The entries that follow must be given again exactly, with no pictures kept.

═══ SUPPLIED RECORDS

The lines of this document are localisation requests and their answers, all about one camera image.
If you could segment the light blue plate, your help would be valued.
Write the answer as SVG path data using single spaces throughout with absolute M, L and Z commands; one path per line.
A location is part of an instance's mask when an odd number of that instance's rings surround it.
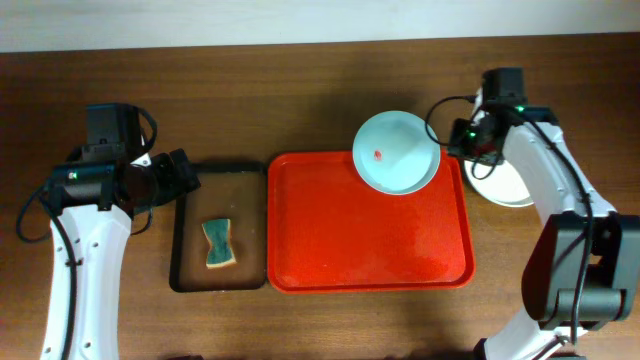
M 424 120 L 394 110 L 364 122 L 354 138 L 352 158 L 367 185 L 385 194 L 407 195 L 433 179 L 441 150 Z

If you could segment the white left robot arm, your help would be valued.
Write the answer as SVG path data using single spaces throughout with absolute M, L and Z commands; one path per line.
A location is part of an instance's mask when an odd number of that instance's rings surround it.
M 121 268 L 136 215 L 198 189 L 186 153 L 93 158 L 55 167 L 43 207 L 54 262 L 43 359 L 116 359 Z

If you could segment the white plate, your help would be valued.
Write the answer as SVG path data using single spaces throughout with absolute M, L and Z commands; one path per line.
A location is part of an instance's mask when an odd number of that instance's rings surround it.
M 522 178 L 508 161 L 497 165 L 489 176 L 490 166 L 478 164 L 472 171 L 472 161 L 465 160 L 463 164 L 471 186 L 488 201 L 512 208 L 534 204 Z

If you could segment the green and yellow sponge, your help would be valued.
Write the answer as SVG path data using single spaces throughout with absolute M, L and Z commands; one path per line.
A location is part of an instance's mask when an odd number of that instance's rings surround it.
M 223 268 L 236 263 L 231 244 L 231 220 L 213 219 L 202 224 L 203 233 L 209 243 L 206 257 L 208 269 Z

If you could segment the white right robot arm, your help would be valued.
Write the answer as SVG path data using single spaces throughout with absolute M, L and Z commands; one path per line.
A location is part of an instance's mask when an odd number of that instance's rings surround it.
M 639 281 L 639 218 L 622 215 L 590 184 L 547 108 L 494 108 L 458 119 L 449 154 L 508 162 L 525 184 L 543 230 L 521 280 L 523 306 L 477 359 L 547 359 L 568 343 L 625 320 Z

══════

RESPONSE -
The lines of this document are localisation requests and their answers, all about one camera image.
If you could segment the light blue plate, your help would be valued.
Write the answer as SVG path data using single spaces throughout with absolute M, L and Z commands; one path per line.
A location is part of an instance's mask when an odd number of that instance's rings surround it.
M 424 120 L 394 110 L 364 122 L 354 138 L 352 158 L 367 185 L 385 194 L 407 195 L 433 179 L 441 150 Z

If you could segment the white left robot arm, your help would be valued.
Write the answer as SVG path data using single spaces throughout with absolute M, L and Z commands; one path per line.
A location is part of an instance's mask when an odd number of that instance's rings surround it.
M 121 268 L 136 215 L 198 189 L 186 153 L 93 158 L 55 167 L 43 207 L 54 262 L 43 359 L 116 359 Z

If you could segment the white plate, your help would be valued.
Write the answer as SVG path data using single spaces throughout with absolute M, L and Z commands; one path per line.
A location is part of an instance's mask when an odd number of that instance's rings surround it.
M 522 178 L 508 161 L 497 165 L 489 176 L 490 166 L 478 164 L 472 171 L 472 161 L 465 160 L 463 164 L 471 186 L 488 201 L 512 208 L 534 204 Z

If you could segment the green and yellow sponge, your help would be valued.
Write the answer as SVG path data using single spaces throughout with absolute M, L and Z commands; one path per line.
A location is part of an instance's mask when an odd number of that instance's rings surround it.
M 223 268 L 236 263 L 231 244 L 231 220 L 213 219 L 202 224 L 203 233 L 209 243 L 206 257 L 208 269 Z

If you could segment the white right robot arm, your help would be valued.
Write the answer as SVG path data using single spaces throughout with absolute M, L and Z commands; one path per line.
A location is part of an instance's mask when an odd number of that instance's rings surround it.
M 639 281 L 639 218 L 622 215 L 590 184 L 547 108 L 494 108 L 458 119 L 449 154 L 508 162 L 525 184 L 543 230 L 521 280 L 523 306 L 477 359 L 547 359 L 568 343 L 625 320 Z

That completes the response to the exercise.